Don Agardo de la Caballería, casado
como Dios manda con doña Dorotea
Manavens, llevaba más de siete años jubilado en Correos. Al punto de la mañana se iba derecho hasta el Círculo La Unión para leer los periódicos. Se centraba
en las esquelas de ABC, de Heraldo de Aragón y de España de Tánger. Como era el primer
lector, siempre quitaba las fajillas a la prensa. Más tarde echaba un vistazo
a la política, el deporte y los ecos de sociedad, si es que
aquel día había ecos de sociedad. Don Agardo de la Caballería recortaba
algunas esquelas de la prensa del día anterior antes de que fuesen a la basura
o se utilizaran para envolver algún bocadillo. Don Agardo estaba convencido de
que los bocadillos envueltos en papel de periódico sabían de otra manera, sobre
todo si eran bocadillos de agujas en escabeche o de sardinas en aceite de oliva.
Casi todas las mañanas, a eso de las doce, aparecía por el Círculo un joven
flaco, se sentaba en una mesa de mármol, sacaba un cuadernillo y una estilográfica
Jonson, (de aquellas tan de moda en
los 60 que tenían un émbolo a modo de
jeringa para llenar su depósito de tinta), y se quedaba pensativo y como
catatónico delante del papel cuadriculado. El camarero le conocía como Luquillas. Y Luquillas llevaba mucho
tiempo intentando componer un soneto a
maiore, con acentuación en la sexta sílaba de cada endecasílabo. A veces
salía de su ensimismamiento y sacaba del bolsillo un papelito con el soneto “No me mueve, mi Dios, para quererte / el cielo que me tienes
prometido... (...) No me tienes que dar porque te quiera, / pues, aunque lo que
espero no esperara, / lo mismo que te quiero te quisiera”, que tenía de
muestra y nadie sabía qué poeta lo escribió aunque se le atribuyesen muchos
padres. Sí se conocía, que ya era algo, que había sido publicado en 1628.
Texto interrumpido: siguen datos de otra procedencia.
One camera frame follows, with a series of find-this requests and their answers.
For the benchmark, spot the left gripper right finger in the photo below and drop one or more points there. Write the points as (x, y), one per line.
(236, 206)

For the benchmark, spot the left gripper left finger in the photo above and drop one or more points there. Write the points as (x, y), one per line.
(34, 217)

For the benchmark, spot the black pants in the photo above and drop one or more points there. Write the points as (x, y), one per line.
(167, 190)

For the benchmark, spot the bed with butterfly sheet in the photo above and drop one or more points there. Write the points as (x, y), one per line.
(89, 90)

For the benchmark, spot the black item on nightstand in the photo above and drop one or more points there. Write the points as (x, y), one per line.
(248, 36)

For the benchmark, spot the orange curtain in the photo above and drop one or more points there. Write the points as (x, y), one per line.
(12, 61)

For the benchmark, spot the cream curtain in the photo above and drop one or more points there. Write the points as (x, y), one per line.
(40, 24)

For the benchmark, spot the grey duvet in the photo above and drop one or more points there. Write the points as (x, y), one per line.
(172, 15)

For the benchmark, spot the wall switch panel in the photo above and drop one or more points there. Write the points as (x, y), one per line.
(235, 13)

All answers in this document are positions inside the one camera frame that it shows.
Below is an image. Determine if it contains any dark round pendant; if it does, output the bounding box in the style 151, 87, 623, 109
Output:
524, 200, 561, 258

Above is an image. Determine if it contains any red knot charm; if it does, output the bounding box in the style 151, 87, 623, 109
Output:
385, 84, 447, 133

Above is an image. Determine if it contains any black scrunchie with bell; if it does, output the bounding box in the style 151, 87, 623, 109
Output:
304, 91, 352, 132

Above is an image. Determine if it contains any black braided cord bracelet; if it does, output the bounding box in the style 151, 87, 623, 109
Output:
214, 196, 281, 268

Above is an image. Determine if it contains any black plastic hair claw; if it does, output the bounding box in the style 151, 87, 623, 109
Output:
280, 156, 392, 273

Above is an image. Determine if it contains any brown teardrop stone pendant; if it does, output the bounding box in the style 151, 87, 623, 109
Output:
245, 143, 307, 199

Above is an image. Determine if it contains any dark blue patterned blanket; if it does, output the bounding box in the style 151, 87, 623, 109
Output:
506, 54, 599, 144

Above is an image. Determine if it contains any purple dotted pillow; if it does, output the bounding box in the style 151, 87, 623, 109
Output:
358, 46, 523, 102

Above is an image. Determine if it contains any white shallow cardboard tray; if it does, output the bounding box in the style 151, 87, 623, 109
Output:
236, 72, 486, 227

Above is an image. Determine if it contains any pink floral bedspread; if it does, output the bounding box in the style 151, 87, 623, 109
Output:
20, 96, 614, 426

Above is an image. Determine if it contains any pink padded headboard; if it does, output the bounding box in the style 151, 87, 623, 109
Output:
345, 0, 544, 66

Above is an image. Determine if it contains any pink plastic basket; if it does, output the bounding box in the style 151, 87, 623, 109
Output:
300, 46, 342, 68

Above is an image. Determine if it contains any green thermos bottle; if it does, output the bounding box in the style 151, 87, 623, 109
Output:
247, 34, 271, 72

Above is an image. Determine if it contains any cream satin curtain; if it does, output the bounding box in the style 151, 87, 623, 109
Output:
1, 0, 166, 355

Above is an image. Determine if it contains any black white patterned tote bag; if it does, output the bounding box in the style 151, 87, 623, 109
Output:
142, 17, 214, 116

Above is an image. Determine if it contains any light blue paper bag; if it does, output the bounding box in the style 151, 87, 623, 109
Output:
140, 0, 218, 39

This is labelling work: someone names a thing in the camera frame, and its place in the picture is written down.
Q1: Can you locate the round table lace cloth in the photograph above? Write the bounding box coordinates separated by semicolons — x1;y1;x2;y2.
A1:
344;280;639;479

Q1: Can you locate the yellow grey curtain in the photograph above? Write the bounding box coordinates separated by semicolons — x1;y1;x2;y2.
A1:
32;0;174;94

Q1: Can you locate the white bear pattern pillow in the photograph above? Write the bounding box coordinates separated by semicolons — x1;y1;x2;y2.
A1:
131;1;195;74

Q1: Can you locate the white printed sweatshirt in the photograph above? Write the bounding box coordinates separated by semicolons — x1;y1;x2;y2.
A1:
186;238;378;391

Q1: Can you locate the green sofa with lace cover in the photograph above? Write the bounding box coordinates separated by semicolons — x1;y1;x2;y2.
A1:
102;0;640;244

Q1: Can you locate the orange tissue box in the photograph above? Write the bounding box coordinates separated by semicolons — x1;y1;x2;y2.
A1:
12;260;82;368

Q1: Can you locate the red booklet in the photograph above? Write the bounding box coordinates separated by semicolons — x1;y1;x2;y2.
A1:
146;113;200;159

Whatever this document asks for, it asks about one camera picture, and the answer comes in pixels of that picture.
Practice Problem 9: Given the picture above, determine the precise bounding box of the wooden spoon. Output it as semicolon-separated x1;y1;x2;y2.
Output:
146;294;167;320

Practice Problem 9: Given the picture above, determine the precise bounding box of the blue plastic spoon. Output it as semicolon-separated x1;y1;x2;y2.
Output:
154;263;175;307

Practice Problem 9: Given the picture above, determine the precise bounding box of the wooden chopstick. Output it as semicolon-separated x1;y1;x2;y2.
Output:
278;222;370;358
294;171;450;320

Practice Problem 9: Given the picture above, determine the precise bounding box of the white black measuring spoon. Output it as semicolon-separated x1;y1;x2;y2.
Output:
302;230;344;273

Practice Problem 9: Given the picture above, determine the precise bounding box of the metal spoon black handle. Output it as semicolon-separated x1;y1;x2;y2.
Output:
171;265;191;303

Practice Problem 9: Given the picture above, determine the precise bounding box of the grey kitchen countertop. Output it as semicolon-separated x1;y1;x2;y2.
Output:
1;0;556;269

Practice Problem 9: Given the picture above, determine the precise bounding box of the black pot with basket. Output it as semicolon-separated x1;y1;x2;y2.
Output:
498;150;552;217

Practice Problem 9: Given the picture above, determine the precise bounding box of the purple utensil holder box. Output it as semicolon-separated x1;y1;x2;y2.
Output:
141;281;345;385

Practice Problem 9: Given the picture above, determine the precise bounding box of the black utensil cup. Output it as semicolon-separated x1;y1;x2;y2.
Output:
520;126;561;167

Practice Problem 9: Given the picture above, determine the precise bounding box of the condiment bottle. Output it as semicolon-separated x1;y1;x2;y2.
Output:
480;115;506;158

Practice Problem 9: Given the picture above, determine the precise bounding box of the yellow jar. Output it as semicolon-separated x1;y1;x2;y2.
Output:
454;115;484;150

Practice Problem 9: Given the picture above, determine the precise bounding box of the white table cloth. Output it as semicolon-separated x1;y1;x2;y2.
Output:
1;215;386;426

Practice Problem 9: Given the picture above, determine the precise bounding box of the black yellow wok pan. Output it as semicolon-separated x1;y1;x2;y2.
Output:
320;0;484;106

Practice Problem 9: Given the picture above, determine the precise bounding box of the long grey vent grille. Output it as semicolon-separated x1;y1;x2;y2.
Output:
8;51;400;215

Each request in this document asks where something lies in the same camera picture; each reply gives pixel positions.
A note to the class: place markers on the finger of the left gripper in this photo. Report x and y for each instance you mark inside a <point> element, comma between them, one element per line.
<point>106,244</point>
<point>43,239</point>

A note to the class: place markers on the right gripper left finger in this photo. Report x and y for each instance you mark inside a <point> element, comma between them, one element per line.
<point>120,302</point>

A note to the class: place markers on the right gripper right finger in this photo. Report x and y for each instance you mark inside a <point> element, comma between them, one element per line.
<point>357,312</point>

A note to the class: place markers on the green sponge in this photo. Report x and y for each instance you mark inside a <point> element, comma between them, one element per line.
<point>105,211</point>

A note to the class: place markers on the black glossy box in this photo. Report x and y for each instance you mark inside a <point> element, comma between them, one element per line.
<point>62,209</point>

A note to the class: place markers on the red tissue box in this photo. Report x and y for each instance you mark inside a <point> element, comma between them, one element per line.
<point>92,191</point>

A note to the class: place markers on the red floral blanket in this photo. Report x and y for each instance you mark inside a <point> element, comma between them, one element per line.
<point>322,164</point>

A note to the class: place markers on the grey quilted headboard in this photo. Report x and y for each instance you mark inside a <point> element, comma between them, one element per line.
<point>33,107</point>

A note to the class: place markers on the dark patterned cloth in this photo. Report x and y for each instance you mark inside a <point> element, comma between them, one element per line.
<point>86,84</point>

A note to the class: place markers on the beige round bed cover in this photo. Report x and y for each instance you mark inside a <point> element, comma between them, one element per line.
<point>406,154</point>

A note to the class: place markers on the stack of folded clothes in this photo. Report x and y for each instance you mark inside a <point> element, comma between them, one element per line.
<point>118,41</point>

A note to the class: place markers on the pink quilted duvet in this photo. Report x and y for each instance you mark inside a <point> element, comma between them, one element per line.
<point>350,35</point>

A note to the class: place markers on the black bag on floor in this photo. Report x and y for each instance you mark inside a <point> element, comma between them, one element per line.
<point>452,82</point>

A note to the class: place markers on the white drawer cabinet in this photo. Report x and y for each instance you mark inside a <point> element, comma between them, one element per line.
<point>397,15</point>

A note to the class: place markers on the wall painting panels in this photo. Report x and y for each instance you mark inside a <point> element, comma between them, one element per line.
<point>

Luquillas siempre tomaba lo mismo: una orangina. Don Agardo de la Caballería, a ratos,
levantaba la vista de la prensa y observaba al muchacho como el que ve llover.
Pedía otro café con leche, repasaba las esquelas mortuorias por si se le había
pasado algún detalle, y al filo del vermú regresaba a casa zancajoso y ayudado
de bastón por culpa del reuma. Doña
Dorotea, entretanto, manejaba los pucheros en los fogones de la cocina con la
habilidad de un alquimista. Don Agardo encendía la radio al tiempo que sonaba
el reloj de la Puerta
del Sol anunciando las dos y media de la tarde, el tararí acostumbrado
precedente al “Gloriosos caídos por Dios
y por España, ¡presentes!” y a un boletín de noticias leído por un locutor
con voz engolada que arrancaba con los recibimientos en El Pardo de ministros y
de algún personaje de actualidad, la firma de contratos para la construcción de
Astilleros Españoles, la detención de
Lumumba y su traslado a Leopolville
y el ofrecimiento del Estado Español a Fabiola
de Mora y Aragón de una corona real de oro y platino, en la que han sido
engarzados brillantes, esmeraldas y perlas. Eran los primeros días de diciembre
de 1961 y el cielo tenía aspecto de panza de burra. Podría nevar.